Hanya pikiran spontan... hanya belajar...

Minggu, 03 Februari 2013

Mimpi, Apakah Berarti Petunjuk?

(hanya cerita pribadi yang ga terlalu penting)

Sabtu menjelang pagi 020213, aku ga terlalu tau jam berapa, yang jelas kami pulang nyape rumah sudah jam 12an malam, aku bermimpi lagi. Hati senang bukan karena dapat kulkas, tapi karena memutuskan untuk tetap bersukacita sepanjang hari itu. Banyak sekali peristiwa di hari jumat yang menjengkelkan. Mulai dari murid-murid yang datang terlambat, dan murid yang janji datang tetapi tidak datang. aku paling tidak suka orang yang suka berbohong dan orang yang tidak tepat waktu. Tepat waktu dan tepat janji dapat dilatih mulai dari anak-anak.

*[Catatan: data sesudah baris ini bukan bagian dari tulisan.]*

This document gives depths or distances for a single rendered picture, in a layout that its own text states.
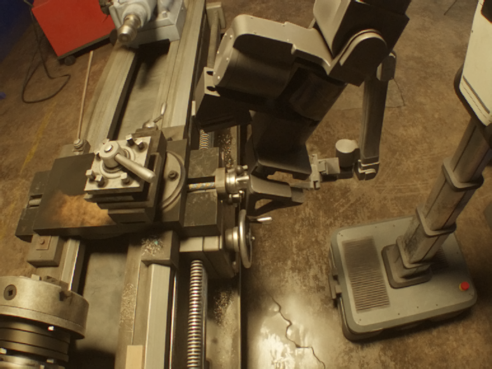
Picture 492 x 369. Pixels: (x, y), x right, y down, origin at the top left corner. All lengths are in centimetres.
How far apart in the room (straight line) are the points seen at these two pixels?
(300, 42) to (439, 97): 263
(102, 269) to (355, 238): 113
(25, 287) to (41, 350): 14
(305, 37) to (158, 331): 89
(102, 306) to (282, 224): 116
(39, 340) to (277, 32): 76
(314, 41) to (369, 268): 141
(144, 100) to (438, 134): 192
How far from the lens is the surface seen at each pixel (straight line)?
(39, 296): 83
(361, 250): 169
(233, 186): 112
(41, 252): 132
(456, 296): 174
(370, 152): 103
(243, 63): 31
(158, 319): 106
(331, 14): 31
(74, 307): 86
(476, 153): 98
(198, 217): 110
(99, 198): 99
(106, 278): 131
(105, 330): 125
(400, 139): 248
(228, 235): 121
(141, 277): 112
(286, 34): 32
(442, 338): 195
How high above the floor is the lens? 179
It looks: 54 degrees down
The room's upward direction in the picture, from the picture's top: 15 degrees counter-clockwise
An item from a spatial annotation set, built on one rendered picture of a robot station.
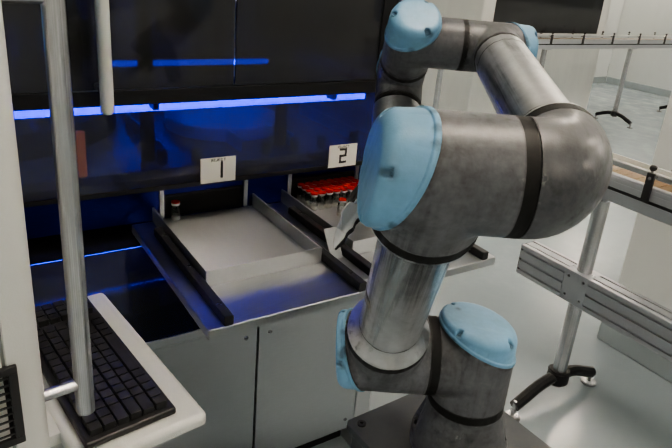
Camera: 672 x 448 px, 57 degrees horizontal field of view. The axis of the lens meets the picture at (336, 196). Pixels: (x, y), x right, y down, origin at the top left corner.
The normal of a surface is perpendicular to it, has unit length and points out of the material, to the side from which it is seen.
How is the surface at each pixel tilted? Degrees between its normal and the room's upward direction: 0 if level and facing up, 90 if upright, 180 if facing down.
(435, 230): 122
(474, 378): 87
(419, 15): 42
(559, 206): 93
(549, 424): 0
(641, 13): 90
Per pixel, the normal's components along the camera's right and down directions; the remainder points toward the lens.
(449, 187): 0.00, 0.31
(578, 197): 0.42, 0.28
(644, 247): -0.84, 0.13
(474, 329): 0.21, -0.91
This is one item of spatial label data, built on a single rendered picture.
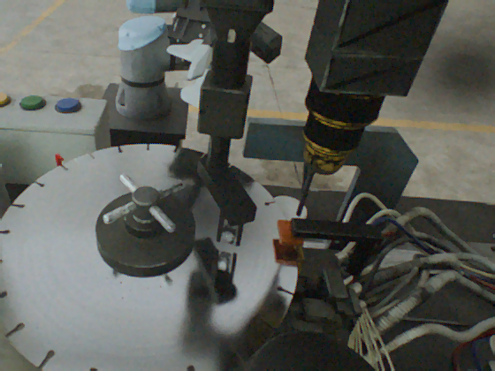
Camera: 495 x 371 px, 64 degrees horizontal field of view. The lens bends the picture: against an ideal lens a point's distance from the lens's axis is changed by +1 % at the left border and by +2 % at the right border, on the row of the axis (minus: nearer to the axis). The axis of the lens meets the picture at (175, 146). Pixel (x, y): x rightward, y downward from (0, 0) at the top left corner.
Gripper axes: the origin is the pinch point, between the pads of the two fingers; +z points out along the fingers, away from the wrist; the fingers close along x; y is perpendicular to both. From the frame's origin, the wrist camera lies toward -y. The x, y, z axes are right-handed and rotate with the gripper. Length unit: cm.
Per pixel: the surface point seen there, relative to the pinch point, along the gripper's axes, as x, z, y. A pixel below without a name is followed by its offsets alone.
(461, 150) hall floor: -184, -94, -111
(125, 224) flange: 8.1, 18.8, 2.0
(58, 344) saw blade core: 13.6, 30.3, 2.2
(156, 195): 9.9, 15.2, -0.7
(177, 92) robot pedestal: -49, -27, 20
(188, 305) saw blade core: 9.4, 24.2, -6.9
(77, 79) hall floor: -180, -88, 140
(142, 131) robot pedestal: -36.8, -8.1, 21.5
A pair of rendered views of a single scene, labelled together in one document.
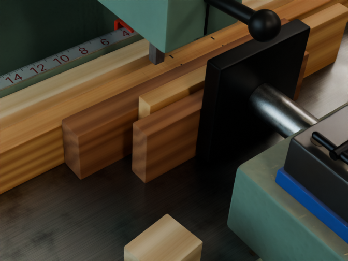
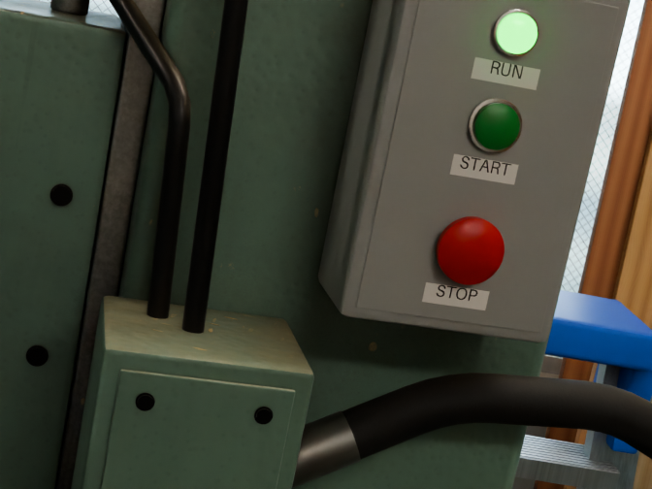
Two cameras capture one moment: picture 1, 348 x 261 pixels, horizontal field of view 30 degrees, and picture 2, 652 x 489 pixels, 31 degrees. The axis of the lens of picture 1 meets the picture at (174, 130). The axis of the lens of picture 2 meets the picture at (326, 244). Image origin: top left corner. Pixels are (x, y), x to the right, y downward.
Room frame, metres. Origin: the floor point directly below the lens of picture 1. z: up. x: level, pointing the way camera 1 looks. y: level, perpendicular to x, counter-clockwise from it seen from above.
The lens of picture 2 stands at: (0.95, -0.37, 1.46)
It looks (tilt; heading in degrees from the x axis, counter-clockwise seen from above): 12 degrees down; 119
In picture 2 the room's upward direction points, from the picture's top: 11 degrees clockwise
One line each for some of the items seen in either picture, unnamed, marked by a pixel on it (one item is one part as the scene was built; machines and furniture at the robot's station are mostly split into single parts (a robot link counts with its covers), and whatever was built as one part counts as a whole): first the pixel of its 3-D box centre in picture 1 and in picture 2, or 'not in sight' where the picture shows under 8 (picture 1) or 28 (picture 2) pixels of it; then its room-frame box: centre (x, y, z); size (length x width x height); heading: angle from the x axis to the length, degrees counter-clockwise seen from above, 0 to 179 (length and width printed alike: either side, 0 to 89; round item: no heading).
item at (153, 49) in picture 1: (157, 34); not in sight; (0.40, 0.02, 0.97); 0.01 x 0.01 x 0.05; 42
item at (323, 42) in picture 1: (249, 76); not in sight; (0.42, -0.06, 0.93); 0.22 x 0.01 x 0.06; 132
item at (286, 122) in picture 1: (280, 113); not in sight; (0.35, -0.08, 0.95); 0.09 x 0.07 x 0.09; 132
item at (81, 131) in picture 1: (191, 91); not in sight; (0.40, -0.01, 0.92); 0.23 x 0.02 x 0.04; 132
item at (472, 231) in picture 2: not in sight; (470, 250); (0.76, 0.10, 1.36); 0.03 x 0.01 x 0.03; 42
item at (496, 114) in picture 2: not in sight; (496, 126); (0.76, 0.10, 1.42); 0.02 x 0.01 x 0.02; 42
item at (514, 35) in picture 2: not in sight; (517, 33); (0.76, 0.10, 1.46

Seperti muridku V, laki-laki kelas 3 SD, ia tau bangaimana harus menepati janji. Dan M, anak laki-laki Sanguin kelas 6 SD yang baik hati, ia bisa tidak berbohong. Kenyataannya kita semua seharusnya bisa belajar menghargai waktu dan untuk menjaga hati kita. Baiknya kita tidak merusak hati kita dengan kata kotor, janji palsu, hal-hal lainnya. Aniway... sukacita adalah keputusan kita bukan situasi kita.



Okey... mimpi ini ntah karena aku teralu lelah atau mimpi "berisi" or I call it petunjuk. I saw SP leading kumpulan orang (hanya sendirian memimpin), hmm.. kenapa hanya 180an orang ya...? Seperti seorang panglima perang memberi petunjuk bagaimana seharusnya berperang. But... latihan ini berbentuk game yang menyenangkan. Sayangnya aku ga bisa nangkap sama sekali apa yang ia katakan, aku lupa x_x. Aku adalah salah satu diantara sekumpulan orang itu. Aku membawa alkitabku, dan terjatuh di genangan air jernih dan ketika diangkat terbuka Amsal 3, 4, 5. I'm not sure it is important but I just write let me remember this. Mungkin suatu hari aku akan mengerti ini semua. Seperti yang pernah kutulis, ga semua mimpi punya arti, ga semua mimpi yang punya arti dapat dimengerti dengan cepat.